Для начала постановка эксперимента с помощью пинцета Соедините пластиковые трубки с внутренним диаметром 0,20 дюйма к входным и выходным отверстиям подготовленного чипа. Трубки должны быть гибкими и достаточно длинными. Здесь они составляют около 20 дюймов.

Затем наполните шприцы раствором S two. Прикрепите притупленные иглы 30 калибра и удалите пузыри. Предотвращение попадания пузырьков воздуха в канал является критически важным шагом, особенно из-за длительности эксперимента на линии.

Пузырьки могут повредить мягкие структуры, образованные бактериями. Затем подсоедините шприцы к входным трубкам и подсоедините выпускные трубки к контейнерам для отходов. Теперь поместите шприцы в шприцевой насос и установите насос на желаемую скорость потока, например, восемь микролитров в час на микроскопе, оснащенном камерой для клеток, настроенной на температуру инкубации.

Возможно, используйте объектив с 40-кратным увеличением, чтобы увидеть микрофлюидный чип. Теперь запустите насос. Когда бактерии попадают в камеру, также инициируется образование биопленки.

Биопленка будет формироваться и созревать часами, днями, делать снимки, чтобы отслеживать ее развитие. С помощью SEMA был получен микрофлюидный чип. Вилкообразный вход создан для выравнивания напора давления по всему устройству.

Также видно, что стены колонн расположены почти вертикально. Для исследования образования биопленки в аппарат вводили флуоресценцию со скоростью восемь микролитров в час. Образование биопленки началось через несколько минут после инфузии разведенной бактериальной культуры.

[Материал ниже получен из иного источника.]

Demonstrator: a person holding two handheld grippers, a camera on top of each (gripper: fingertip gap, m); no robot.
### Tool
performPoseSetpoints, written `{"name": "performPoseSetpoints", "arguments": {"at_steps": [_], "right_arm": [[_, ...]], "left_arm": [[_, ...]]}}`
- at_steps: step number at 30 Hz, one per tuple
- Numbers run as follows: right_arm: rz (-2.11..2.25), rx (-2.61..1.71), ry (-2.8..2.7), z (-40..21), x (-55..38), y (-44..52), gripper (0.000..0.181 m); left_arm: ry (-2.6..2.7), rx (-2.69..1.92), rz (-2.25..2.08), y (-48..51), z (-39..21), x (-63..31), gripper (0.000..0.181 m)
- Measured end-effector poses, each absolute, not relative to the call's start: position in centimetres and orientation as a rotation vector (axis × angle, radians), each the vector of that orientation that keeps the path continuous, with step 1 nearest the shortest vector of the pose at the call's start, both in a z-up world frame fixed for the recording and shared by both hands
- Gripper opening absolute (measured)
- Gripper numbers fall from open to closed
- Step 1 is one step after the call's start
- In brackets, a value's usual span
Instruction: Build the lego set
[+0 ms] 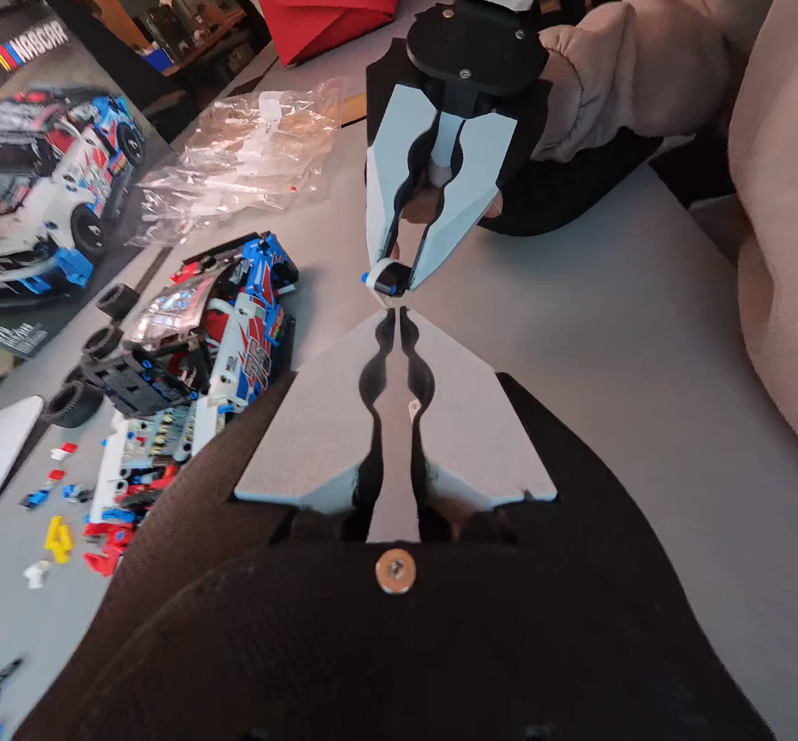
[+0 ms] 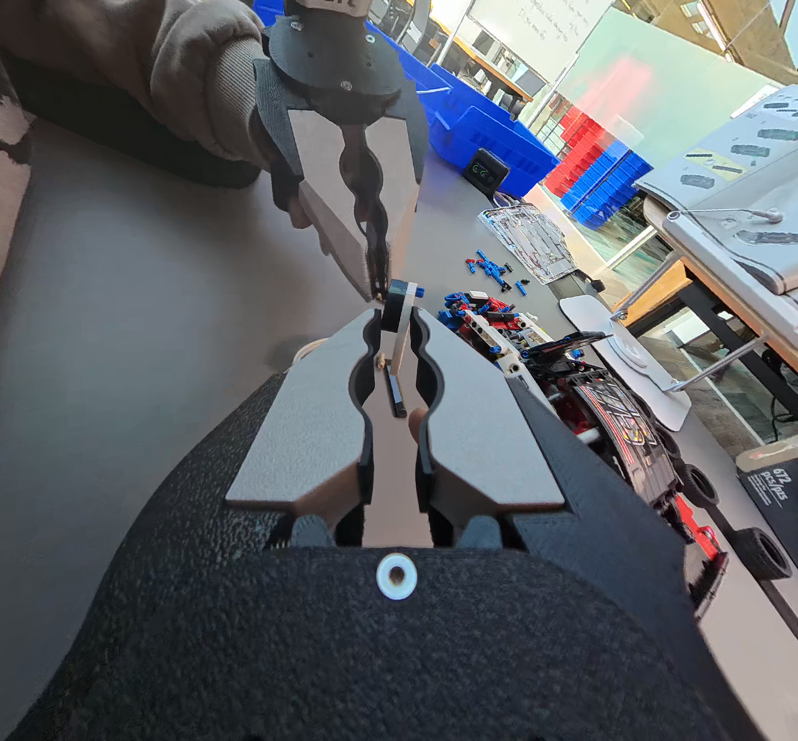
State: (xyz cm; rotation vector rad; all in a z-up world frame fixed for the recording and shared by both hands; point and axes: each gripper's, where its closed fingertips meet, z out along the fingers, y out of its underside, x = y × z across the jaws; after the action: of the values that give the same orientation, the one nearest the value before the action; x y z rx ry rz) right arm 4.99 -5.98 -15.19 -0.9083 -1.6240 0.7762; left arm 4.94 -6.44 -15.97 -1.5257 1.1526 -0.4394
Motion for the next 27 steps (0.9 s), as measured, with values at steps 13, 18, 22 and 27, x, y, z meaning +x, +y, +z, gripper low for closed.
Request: {"name": "performPoseSetpoints", "arguments": {"at_steps": [13, 18, 22, 27], "right_arm": [[0.634, -0.907, -1.605, -16.2, 3.6, -5.2, 0.009], [0.613, -0.870, -1.614, -16.4, 3.7, -5.3, 0.009], [0.609, -0.875, -1.644, -16.7, 4.0, -5.2, 0.012], [0.678, -0.912, -1.757, -18.0, 4.7, -6.1, 0.021]], "left_arm": [[0.573, -1.774, -1.174, -4.4, -16.0, 5.1, 0.018], [0.569, -1.789, -1.219, -4.5, -16.2, 5.1, 0.017], [0.676, -1.855, -1.019, -3.9, -17.8, 4.5, 0.016], [0.961, -1.856, -0.813, -5.4, -19.2, 5.5, 0.016]]}}
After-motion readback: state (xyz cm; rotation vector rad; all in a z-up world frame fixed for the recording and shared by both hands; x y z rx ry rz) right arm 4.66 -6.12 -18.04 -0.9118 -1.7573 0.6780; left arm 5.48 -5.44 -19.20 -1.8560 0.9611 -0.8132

Однако через несколько часов вблизи средней части наблюдалось появление нитевидных структур, простирающихся между микростолбами. Пунктирным эллипсом обозначена формирующаяся стримерная лента, образованная привязанными на одном конце к полюсной области одной из микроколонн. Также были замечены растяжки по диагонали между двумя микростолбами.

Толщина стримеров со временем увеличивалась из-за деления клеток, а также включения планктонных бактерий. Они также разрастались со временем, когда стримеры, занимающие большой объем в устройстве, приводили к образованию зрелой биопленки, которая могла засорить устройство. Механическое моделирование протекания через устройство показывает, что стримеры изначально ориентируются вдоль линий тока жидкости.

Более того, на начальном этапе стримеры возникают в местах с наибольшей скоростью потока. После просмотра этого видео у вас должно сложиться хорошее представление о том, как формируются и развиваются стримеры биопленки в микрофлюидной среде. Не забывайте, что работа с бактериями может быть чрезвычайно опасной, и при выполнении этой процедуры всегда следует соблюдать меры предосторожности, такие как протоколы биобезопасности.